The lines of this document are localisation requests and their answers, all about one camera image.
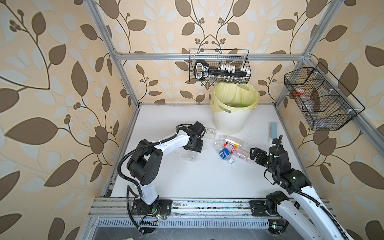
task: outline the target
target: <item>white tabletop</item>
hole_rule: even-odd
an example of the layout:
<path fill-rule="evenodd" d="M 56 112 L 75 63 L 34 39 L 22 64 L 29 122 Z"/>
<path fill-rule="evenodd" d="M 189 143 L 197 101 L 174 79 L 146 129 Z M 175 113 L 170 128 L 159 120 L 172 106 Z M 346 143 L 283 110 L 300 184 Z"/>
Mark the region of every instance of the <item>white tabletop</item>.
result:
<path fill-rule="evenodd" d="M 182 123 L 196 121 L 205 127 L 214 128 L 213 114 L 209 105 L 143 105 L 140 109 L 126 153 L 135 149 L 139 141 L 155 141 L 175 132 Z M 291 166 L 301 170 L 285 135 L 283 127 L 272 105 L 259 105 L 251 112 L 243 130 L 234 137 L 244 141 L 246 151 L 258 147 L 268 151 L 268 128 L 270 122 L 277 123 L 277 136 L 283 135 L 282 144 L 288 152 Z M 213 139 L 203 138 L 202 152 L 195 162 L 187 160 L 187 150 L 180 147 L 163 156 L 159 173 L 153 181 L 160 197 L 186 198 L 265 198 L 277 190 L 287 192 L 277 185 L 271 185 L 263 176 L 265 167 L 254 162 L 234 158 L 229 164 L 220 158 L 212 147 Z M 126 164 L 123 174 L 130 176 Z M 266 176 L 272 181 L 271 174 Z M 126 197 L 129 182 L 117 177 L 111 197 Z"/>

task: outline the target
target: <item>wire basket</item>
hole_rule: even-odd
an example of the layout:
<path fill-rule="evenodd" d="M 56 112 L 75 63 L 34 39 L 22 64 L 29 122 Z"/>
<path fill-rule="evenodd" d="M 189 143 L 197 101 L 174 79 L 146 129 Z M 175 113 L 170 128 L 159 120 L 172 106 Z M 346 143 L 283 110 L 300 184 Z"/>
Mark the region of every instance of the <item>wire basket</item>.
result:
<path fill-rule="evenodd" d="M 284 84 L 311 130 L 339 130 L 365 107 L 336 76 L 319 64 L 315 68 L 300 68 L 285 74 Z M 326 73 L 335 78 L 337 87 L 328 82 Z M 351 106 L 347 98 L 357 107 Z"/>
<path fill-rule="evenodd" d="M 249 50 L 189 50 L 189 83 L 247 84 L 251 77 Z"/>

···

Exercise instructions: Line by line, write out the material above exactly, with no images.

Answer area:
The lines of this document are localisation requests and their answers, all about one camera image.
task: outline the target
target: <item>white tabletop</item>
hole_rule: even-odd
an example of the layout:
<path fill-rule="evenodd" d="M 56 112 L 75 63 L 34 39 L 22 64 L 29 122 Z"/>
<path fill-rule="evenodd" d="M 189 143 L 197 101 L 174 79 L 146 129 Z M 175 113 L 170 128 L 159 120 L 172 106 Z M 346 143 L 283 110 L 300 184 Z"/>
Mark the region of every instance of the <item>white tabletop</item>.
result:
<path fill-rule="evenodd" d="M 182 123 L 196 121 L 205 127 L 214 128 L 213 114 L 209 105 L 143 105 L 140 109 L 126 153 L 135 149 L 139 141 L 155 141 L 175 132 Z M 291 166 L 301 170 L 285 135 L 283 127 L 272 105 L 259 105 L 251 112 L 243 130 L 234 137 L 244 141 L 246 151 L 258 147 L 268 151 L 268 128 L 270 122 L 277 123 L 277 136 L 283 135 L 282 144 L 288 152 Z M 213 139 L 203 138 L 202 152 L 195 162 L 187 160 L 187 150 L 180 147 L 163 156 L 159 173 L 153 181 L 160 197 L 186 198 L 265 198 L 277 190 L 287 192 L 277 185 L 271 185 L 263 176 L 265 167 L 254 162 L 234 158 L 229 164 L 220 158 L 212 147 Z M 126 164 L 123 174 L 130 176 Z M 266 176 L 272 181 L 271 174 Z M 126 197 L 129 182 L 117 177 L 111 197 Z"/>

task: outline the target
target: <item>wire basket</item>
hole_rule: even-odd
an example of the layout:
<path fill-rule="evenodd" d="M 56 112 L 75 63 L 34 39 L 22 64 L 29 122 Z"/>
<path fill-rule="evenodd" d="M 189 143 L 197 101 L 174 79 L 146 129 Z M 175 113 L 170 128 L 159 120 L 172 106 Z M 346 143 L 283 110 L 300 184 Z"/>
Mark the region of every instance of the <item>wire basket</item>.
result:
<path fill-rule="evenodd" d="M 284 84 L 311 130 L 339 130 L 365 107 L 336 76 L 319 64 L 315 68 L 300 68 L 285 74 Z M 326 73 L 335 78 L 337 87 L 328 82 Z M 351 106 L 347 98 L 357 107 Z"/>
<path fill-rule="evenodd" d="M 249 50 L 189 50 L 189 83 L 247 84 L 251 77 Z"/>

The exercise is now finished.